Exercise => Set the pictures aside and return each record below precisely as written.

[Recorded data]
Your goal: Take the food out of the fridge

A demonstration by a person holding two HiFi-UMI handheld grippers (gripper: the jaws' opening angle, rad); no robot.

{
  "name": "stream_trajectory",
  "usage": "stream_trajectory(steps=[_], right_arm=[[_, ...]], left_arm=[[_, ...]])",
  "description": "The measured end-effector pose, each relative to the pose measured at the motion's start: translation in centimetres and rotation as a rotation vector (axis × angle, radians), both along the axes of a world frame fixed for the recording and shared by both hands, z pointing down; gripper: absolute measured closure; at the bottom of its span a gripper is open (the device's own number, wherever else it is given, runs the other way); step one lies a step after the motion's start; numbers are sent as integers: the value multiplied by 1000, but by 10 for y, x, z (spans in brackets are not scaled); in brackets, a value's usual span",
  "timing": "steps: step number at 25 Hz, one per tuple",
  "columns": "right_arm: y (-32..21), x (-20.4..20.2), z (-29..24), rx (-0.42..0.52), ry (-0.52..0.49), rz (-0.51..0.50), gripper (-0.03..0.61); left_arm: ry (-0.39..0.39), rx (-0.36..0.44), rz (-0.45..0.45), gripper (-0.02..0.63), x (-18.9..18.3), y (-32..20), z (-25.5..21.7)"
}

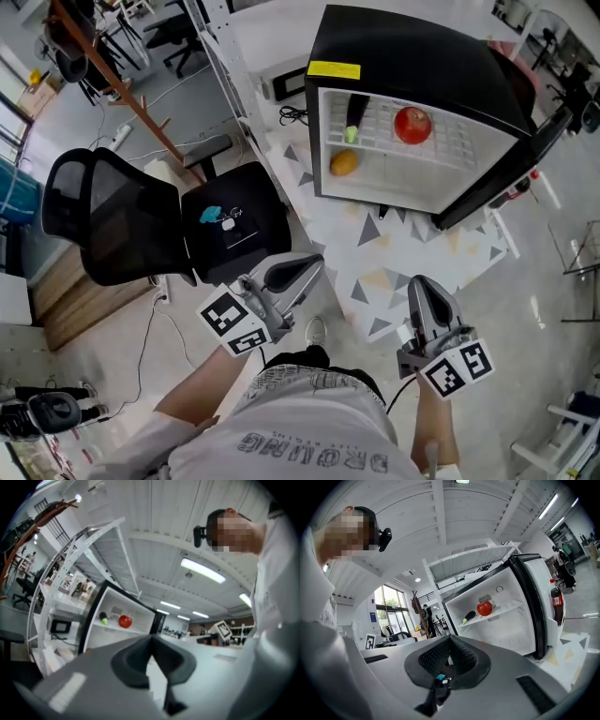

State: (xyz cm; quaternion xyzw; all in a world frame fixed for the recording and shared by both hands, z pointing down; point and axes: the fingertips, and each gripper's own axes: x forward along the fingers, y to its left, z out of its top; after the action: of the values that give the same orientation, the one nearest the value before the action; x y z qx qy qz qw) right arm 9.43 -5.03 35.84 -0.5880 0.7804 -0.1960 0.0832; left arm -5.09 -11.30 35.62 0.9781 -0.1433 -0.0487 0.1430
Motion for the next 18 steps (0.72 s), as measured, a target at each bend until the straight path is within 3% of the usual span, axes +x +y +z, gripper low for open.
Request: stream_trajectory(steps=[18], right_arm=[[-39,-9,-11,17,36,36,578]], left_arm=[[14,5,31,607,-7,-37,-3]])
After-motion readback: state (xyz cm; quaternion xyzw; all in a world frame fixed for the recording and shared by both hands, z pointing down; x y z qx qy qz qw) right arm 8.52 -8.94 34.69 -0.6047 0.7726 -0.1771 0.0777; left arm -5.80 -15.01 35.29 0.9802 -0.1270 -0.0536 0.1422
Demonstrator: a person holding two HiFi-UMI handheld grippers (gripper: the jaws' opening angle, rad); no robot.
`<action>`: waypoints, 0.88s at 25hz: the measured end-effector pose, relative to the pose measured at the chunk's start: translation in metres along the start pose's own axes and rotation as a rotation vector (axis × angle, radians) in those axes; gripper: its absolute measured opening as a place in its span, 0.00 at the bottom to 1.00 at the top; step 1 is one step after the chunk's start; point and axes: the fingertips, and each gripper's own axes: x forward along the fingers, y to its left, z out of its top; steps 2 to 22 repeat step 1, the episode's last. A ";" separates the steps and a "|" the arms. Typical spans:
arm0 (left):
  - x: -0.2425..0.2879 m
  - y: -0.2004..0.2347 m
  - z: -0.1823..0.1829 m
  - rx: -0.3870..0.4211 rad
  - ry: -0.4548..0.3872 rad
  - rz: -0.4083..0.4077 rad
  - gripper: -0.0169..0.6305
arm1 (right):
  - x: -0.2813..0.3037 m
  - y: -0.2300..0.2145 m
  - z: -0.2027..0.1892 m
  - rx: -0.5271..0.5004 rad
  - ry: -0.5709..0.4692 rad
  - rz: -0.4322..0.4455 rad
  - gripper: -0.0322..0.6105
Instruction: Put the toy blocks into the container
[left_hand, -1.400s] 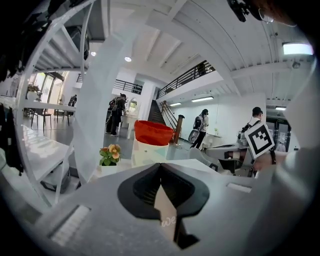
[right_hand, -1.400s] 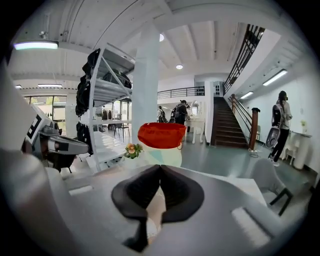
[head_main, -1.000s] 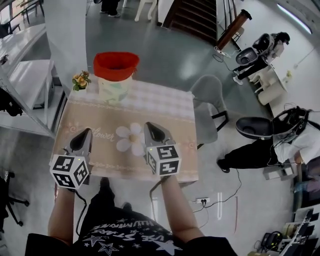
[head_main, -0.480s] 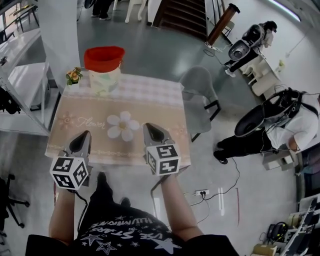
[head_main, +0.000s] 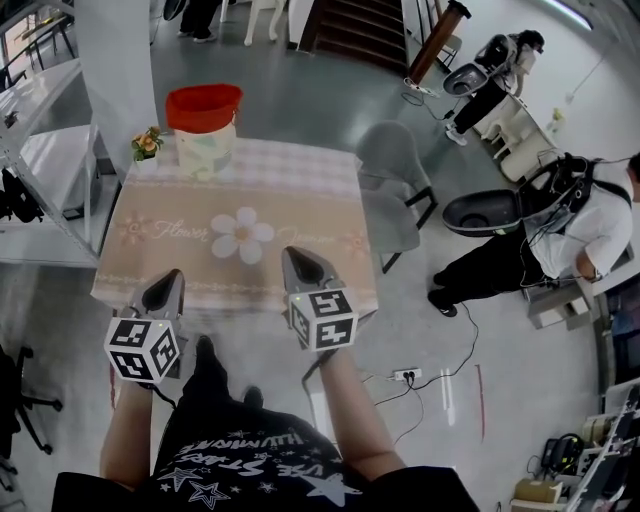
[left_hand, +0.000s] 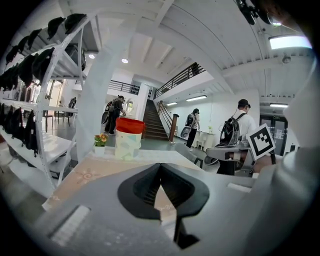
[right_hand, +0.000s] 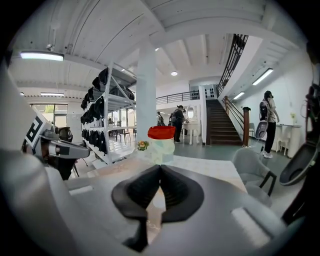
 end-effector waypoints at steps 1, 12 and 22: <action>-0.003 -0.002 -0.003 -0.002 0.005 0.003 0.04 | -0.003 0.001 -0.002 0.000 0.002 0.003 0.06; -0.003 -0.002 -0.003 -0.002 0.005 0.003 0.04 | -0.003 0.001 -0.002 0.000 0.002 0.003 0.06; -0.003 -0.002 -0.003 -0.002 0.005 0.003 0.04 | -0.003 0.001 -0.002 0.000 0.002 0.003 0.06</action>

Expected output =>
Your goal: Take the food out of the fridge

A demonstration by a person holding two HiFi-UMI handheld grippers (gripper: the jaws' opening angle, rad); no robot.

{
  "name": "stream_trajectory",
  "usage": "stream_trajectory(steps=[_], right_arm=[[_, ...]], left_arm=[[_, ...]])",
  "description": "The measured end-effector pose, each relative to the pose measured at the motion's start: translation in centimetres and rotation as a rotation vector (axis × angle, radians), both along the axes of a world frame fixed for the recording and shared by both hands, z pointing down; gripper: absolute measured closure; at the bottom of its span a gripper is open (the device's own number, wherever else it is given, runs the other way); step one lies a step after the motion's start; numbers are sent as integers: the value multiplied by 1000, but by 10 for y, x, z (spans in brackets are not scaled); in brackets, a value's usual span",
  "timing": "steps: step number at 25 Hz, one per tuple",
  "columns": "right_arm: y (-32..21), x (-20.4..20.2), z (-29..24), rx (-0.42..0.52), ry (-0.52..0.49), rz (-0.51..0.50), gripper (-0.03..0.61); left_arm: ry (-0.39..0.39), rx (-0.36..0.44), rz (-0.45..0.45), gripper (-0.02..0.63), x (-18.9..18.3), y (-32..20), z (-25.5..21.7)"
}


State: (xyz cm; quaternion xyzw; all in a world frame fixed for the recording and shared by both hands, z pointing down; point and axes: the fingertips, and each gripper's own axes: x forward along the fingers, y to its left, z out of its top; after the action: of the values that give the same orientation, the one nearest the value before the action; x y z qx qy qz qw) right arm 9.43 -5.03 35.84 -0.5880 0.7804 -0.1960 0.0832; left arm -5.09 -11.30 35.62 0.9781 -0.1433 -0.0487 0.1430
Motion for the next 18 steps (0.72 s), as measured, a target at each bend until the straight path is within 3% of the usual span, axes +x +y +z, gripper low for open.
Request: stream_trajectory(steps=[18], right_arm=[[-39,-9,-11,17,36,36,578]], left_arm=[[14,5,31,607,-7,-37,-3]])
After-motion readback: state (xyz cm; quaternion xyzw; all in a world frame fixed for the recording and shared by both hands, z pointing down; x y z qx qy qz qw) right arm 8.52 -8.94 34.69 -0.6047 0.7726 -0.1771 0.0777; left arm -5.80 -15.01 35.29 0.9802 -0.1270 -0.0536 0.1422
Demonstrator: a person holding two HiFi-UMI handheld grippers (gripper: the jaws' opening angle, rad); no robot.
`<action>`: waypoints, 0.88s at 25hz: the measured end-effector pose, relative to the pose measured at the chunk's start: translation in metres along the start pose's own axes and rotation as a rotation vector (axis × angle, radians) in those axes; gripper: its absolute measured opening as a place in its span, 0.00 at the bottom to 1.00 at the top; step 1 is one step after the chunk's start; point and axes: the fingertips, and each gripper's own axes: x forward along the fingers, y to its left, z out of its top; steps 2 to 22 repeat step 1, the episode's last. A ";" separates the steps and a "|" the arms. Typical spans:
arm0 (left):
  - x: -0.2425..0.2879 m
  - y: -0.2004..0.2347 m
  - z: -0.1823..0.1829 m
  - rx: -0.3870..0.4211 rad
  - ry: -0.4548..0.3872 rad
  - rz: -0.4083..0.4077 rad
  - gripper: -0.0169..0.6305
arm1 (right):
  - x: -0.2813..0.3037 m
  - y: -0.2300..0.2145 m
  - z: -0.2027..0.1892 m
  - rx: -0.5271..0.5004 rad
  - ry: -0.5709..0.4692 rad
  - rz: -0.4322..0.4455 rad
  - gripper: -0.0322..0.6105
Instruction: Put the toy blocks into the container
[left_hand, -1.400s] 
[right_hand, -1.400s] 
[head_main, -1.000s] 
[head_main, -0.480s] 
[head_main, +0.000s] 
[left_hand, +0.000s] 
[right_hand, +0.000s] 
 end-effector waypoints at steps 1, 12 and 22: <action>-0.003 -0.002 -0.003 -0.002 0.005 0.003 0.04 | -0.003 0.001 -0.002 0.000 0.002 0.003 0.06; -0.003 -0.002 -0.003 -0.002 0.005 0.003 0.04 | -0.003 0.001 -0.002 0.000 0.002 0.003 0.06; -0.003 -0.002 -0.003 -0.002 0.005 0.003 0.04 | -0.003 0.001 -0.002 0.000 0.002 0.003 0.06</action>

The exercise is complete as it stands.